La aferró por los brazos y le habló cerca de la cara.

—Tu Artemio jamás volverá a la fonda.

—¡Sí, lo hará! No se moverá de la ciudad sin mí.

—Te digo que jamás volverá a la fonda porque yo le he dado muerte, Aarón nunca había atestiguado una palidez tan repentina e intensa. El azulado de los labios exacerbaba el blanco de las mejillas. Los ojos verdes adquirieron una calidad vidriosa y sin vida.

—¿Qué has dicho?

—Le dispare. Le metí un balazo en el ojo izquierdo. Lo maté. Cristiana vio todo. Ella dará fe de mis palabras.

—¡Mientes! ¡Estás mintiéndome!

—No miento.

—¡Llévame con él!

—¡Jamás te diré dónde lo he enterrado! ¡Jamás!

—Aarón —dijo, con la voz cargada de llanto—, sé que mientes. ¿Por qué habrías de matar a Artemio y decir, en cambio, que ha huido?

—¿Crees que admitiría públicamente que he acabado con el gaucho Furia? Mi vida tendría los días contados. Su gente, en especial ese indio, me perseguirían hasta los confines de la Tierra para vengarlo.

Rafaela no pensó en que estaba embarazada ni tampoco en su propia segundad. Se abalanzó sobre Aarón para arrancarle la sonrisa, y se debatió con un vigor que lo tomó por sorpresa. Le costó sojuzgarla. La arrojó boca abajo sobre la cama y le echó su peso encima. El cuerpo de Aarón la privó del aliento. Rafaela respiraba por la boca, incapaz de llenar los pulmones. Temía desvanecerse, así que se aferró al llanto de Mimita.

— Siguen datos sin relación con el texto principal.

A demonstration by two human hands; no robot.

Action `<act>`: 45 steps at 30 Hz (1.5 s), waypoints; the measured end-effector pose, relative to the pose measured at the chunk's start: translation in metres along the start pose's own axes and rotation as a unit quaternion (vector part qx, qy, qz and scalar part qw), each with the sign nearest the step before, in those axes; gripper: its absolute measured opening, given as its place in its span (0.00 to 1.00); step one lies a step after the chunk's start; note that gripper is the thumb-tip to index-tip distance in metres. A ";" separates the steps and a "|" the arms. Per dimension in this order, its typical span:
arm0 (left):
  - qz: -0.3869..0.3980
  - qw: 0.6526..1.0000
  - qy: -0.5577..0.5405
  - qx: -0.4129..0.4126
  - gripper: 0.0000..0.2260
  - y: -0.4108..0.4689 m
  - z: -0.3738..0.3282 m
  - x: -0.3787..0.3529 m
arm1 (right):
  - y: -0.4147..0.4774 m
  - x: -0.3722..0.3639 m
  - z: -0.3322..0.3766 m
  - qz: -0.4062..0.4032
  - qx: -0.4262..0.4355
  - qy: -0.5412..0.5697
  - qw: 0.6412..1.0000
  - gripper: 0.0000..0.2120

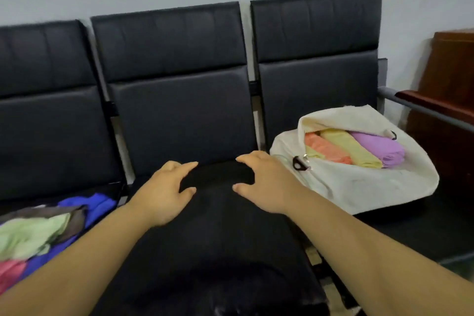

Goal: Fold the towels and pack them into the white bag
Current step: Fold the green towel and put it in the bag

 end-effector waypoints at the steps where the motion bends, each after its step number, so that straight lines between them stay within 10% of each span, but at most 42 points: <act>1: -0.003 1.000 0.012 0.023 0.29 -0.016 0.024 0.006 | 0.006 -0.015 0.018 0.025 0.006 0.002 1.000 0.33; 11: -0.090 0.971 0.035 0.219 0.29 -0.147 0.275 0.067 | 0.084 -0.181 0.189 0.229 0.077 0.016 0.970 0.30; 24: -0.113 0.915 -0.066 0.382 0.28 -0.163 0.426 0.036 | 0.190 -0.345 0.327 0.212 0.159 0.093 0.960 0.26; 30: -0.158 0.894 -0.059 0.416 0.28 -0.168 0.457 0.029 | 0.210 -0.386 0.345 0.268 0.212 -0.014 0.940 0.28; 38: -0.326 0.840 -0.154 0.405 0.13 -0.161 0.438 0.053 | 0.221 -0.347 0.345 0.200 0.170 0.211 0.942 0.18; 45: -0.508 0.765 -0.251 0.307 0.13 -0.153 0.378 0.108 | 0.211 -0.257 0.350 0.168 0.078 0.451 0.873 0.14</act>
Point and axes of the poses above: each hand's wrist, its own y-axis towards the middle knuckle, its own x-axis out of the back of the hand, z = x × y, the point moved 1 cm from there along y, towards the middle knuckle, and after that the axes turned 1 degree about -x, right-handed, at the moved point
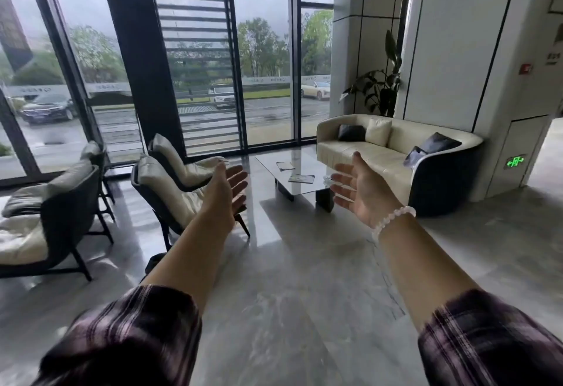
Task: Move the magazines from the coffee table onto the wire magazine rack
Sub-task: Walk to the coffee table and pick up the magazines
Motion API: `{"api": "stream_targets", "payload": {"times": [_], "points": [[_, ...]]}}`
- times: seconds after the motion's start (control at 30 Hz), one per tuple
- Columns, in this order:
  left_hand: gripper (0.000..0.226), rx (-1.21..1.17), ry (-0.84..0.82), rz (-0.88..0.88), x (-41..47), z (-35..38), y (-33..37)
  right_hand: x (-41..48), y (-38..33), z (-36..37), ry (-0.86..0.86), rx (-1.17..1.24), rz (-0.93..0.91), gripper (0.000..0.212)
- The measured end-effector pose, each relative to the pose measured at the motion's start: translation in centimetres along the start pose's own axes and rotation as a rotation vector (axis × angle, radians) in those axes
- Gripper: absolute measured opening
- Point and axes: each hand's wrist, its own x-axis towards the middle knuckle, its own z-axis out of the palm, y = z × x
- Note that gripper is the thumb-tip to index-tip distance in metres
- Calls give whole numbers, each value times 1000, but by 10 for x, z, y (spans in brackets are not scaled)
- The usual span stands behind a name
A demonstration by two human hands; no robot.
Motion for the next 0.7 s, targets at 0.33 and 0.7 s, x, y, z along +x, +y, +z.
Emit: {"api": "stream_targets", "payload": {"times": [0.33,0.7], "points": [[55,14,-32,-74,38,6,-11,35,7,3,15,44,34,49],[41,-123,2,-132,192,59,-78,209,42,-14,18,18,41,49]]}}
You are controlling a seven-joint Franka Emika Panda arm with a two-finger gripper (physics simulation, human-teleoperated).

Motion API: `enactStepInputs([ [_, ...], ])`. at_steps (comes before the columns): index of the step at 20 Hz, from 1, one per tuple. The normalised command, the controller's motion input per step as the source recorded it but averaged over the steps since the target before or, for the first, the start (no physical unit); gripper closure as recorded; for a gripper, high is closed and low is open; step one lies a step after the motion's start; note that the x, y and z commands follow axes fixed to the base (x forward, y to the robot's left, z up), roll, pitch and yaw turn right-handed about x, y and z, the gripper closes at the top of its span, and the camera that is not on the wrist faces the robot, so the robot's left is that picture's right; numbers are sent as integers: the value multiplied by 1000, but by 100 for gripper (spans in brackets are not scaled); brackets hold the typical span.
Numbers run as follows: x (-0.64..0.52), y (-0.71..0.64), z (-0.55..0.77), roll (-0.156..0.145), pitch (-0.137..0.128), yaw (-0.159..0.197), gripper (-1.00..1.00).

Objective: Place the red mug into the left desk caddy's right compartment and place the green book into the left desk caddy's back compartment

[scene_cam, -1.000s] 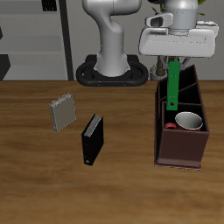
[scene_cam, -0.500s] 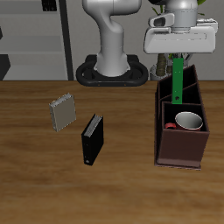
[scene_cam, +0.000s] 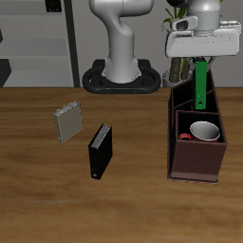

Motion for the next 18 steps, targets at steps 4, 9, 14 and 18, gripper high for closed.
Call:
enactStepInputs([
  [4, -269, 290, 6, 9, -16, -19, 100],
  [9, -277, 234, 14, 40, -27, 17, 100],
  [14, -236, 43, -42, 17, -21, -53, 100],
  [18, -103, 32, -75, -2, -10, -14, 100],
])
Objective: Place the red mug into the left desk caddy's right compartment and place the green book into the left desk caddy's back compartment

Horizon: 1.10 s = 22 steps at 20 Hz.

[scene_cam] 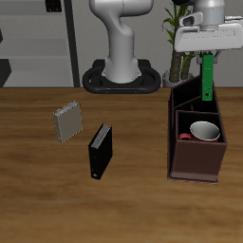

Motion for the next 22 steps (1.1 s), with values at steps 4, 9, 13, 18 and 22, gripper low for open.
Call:
enactStepInputs([
  [4, -102, 93, -118, 0, 10, -7, 100],
  [9, -83, 162, -82, 46, 15, 5, 100],
  [13, 37, -64, -4, -8, 10, 0, 100],
  [18, 115, -84, -52, -25, 13, -6, 100],
  [22, 75, -11, -90, -7, 21, -12, 100],
])
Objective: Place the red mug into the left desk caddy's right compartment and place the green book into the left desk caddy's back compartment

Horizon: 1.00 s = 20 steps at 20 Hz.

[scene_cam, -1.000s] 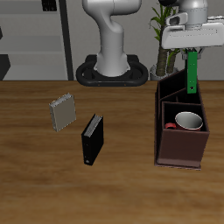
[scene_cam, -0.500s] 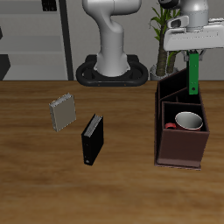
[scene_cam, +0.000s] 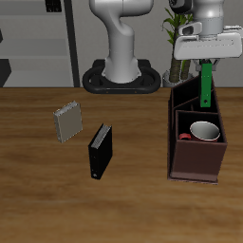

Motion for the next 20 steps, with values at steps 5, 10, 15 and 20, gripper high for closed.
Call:
enactStepInputs([
  [5, 49, 67, -175, 13, 41, -23, 100],
  [10, 4, 92, -128, 23, 19, 1, 100],
  [15, 59, 20, -109, -8, 12, -12, 100],
  [20, 89, 13, -194, -1, 37, -15, 100],
])
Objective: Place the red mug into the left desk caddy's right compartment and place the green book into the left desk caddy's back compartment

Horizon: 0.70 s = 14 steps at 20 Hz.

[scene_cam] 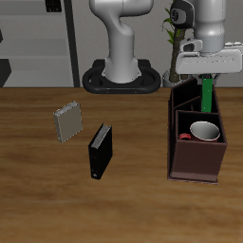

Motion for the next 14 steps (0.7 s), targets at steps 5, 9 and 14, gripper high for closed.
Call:
enactStepInputs([
  [5, 74, -13, -151, -9, 15, 4, 100],
  [9, 33, -6, -97, -7, 22, -12, 100],
  [14, 76, 57, -246, -1, 43, 10, 100],
])
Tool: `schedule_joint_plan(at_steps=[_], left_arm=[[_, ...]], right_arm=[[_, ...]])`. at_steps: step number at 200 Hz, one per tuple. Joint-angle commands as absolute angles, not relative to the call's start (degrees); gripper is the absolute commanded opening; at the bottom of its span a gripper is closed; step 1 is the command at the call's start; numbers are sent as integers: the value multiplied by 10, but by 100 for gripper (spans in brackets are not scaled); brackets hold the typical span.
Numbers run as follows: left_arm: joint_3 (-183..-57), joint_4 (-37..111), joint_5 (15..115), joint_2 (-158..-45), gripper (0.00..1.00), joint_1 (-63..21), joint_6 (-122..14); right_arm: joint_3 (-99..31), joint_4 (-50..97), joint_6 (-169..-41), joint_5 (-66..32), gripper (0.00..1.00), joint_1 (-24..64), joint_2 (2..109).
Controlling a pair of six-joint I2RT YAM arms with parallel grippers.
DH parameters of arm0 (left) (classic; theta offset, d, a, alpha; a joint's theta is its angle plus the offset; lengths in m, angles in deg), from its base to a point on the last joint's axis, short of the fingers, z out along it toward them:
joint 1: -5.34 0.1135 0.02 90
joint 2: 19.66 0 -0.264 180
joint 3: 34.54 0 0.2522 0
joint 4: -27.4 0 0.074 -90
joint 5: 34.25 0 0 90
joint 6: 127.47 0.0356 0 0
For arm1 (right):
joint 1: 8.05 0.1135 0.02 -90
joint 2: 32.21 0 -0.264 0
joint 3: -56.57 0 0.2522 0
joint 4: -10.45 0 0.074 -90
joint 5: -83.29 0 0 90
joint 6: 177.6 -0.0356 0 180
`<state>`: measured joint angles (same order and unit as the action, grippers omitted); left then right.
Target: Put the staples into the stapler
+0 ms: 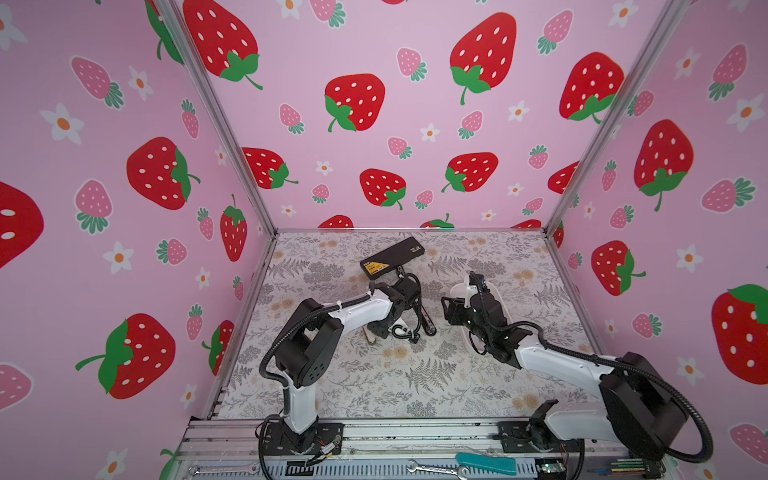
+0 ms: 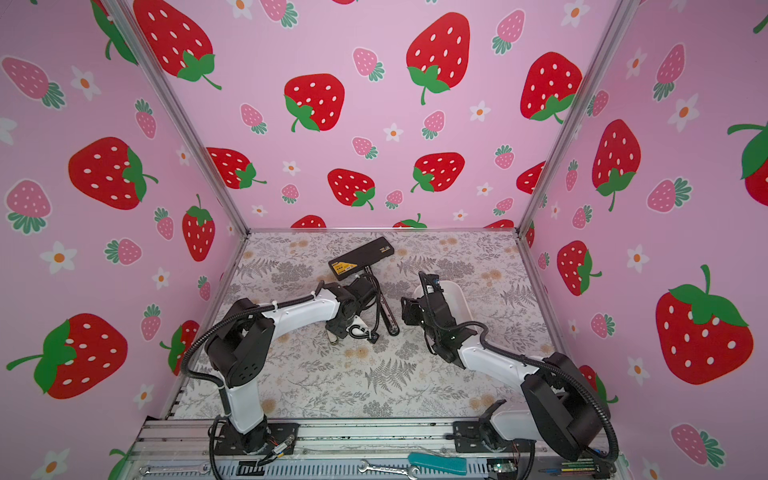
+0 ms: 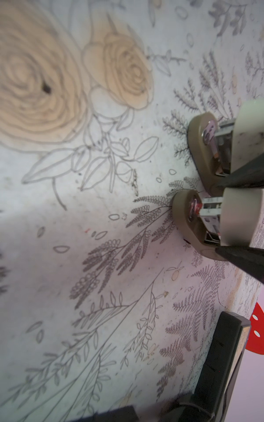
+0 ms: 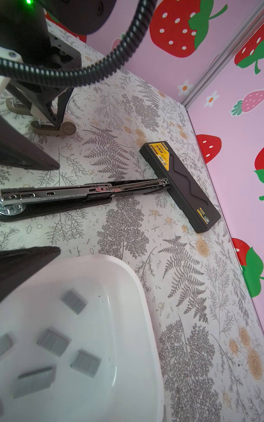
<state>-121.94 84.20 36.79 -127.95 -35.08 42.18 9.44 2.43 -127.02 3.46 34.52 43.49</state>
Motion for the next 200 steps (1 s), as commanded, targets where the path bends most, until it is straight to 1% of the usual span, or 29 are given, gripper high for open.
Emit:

Aarón se inclinó para olerle el aliento, y después el cuello, y la oreja, y las mejillas, y las sienes. La recorrió con la punta de la nariz, inspirando las fragancias que siempre daba por hechas. Le pasó la lengua por la mejilla, y la suavidad y la untuosidad de la piel de Rafaela le recordaron a la crema.

—Cálmate —le susurró, de buen modo—. Sé que has recibido un impacto demasiado doloroso, pero busca calmarte. Todo pasará, y tú y yo seremos felices. Luego de un tiempo prudencial, te convertirás en mi esposa y restablecerás tu reputación. En un principio —prosiguió Aarón, y Rafaela advirtió más intensidad en su voz—, sólo me interesabas por la fortuna de tu padre. Ahora te has vuelto una obsesión, una fiebre, una enfermedad. Te deseo, te deseo con un ardor que está volviéndome loco.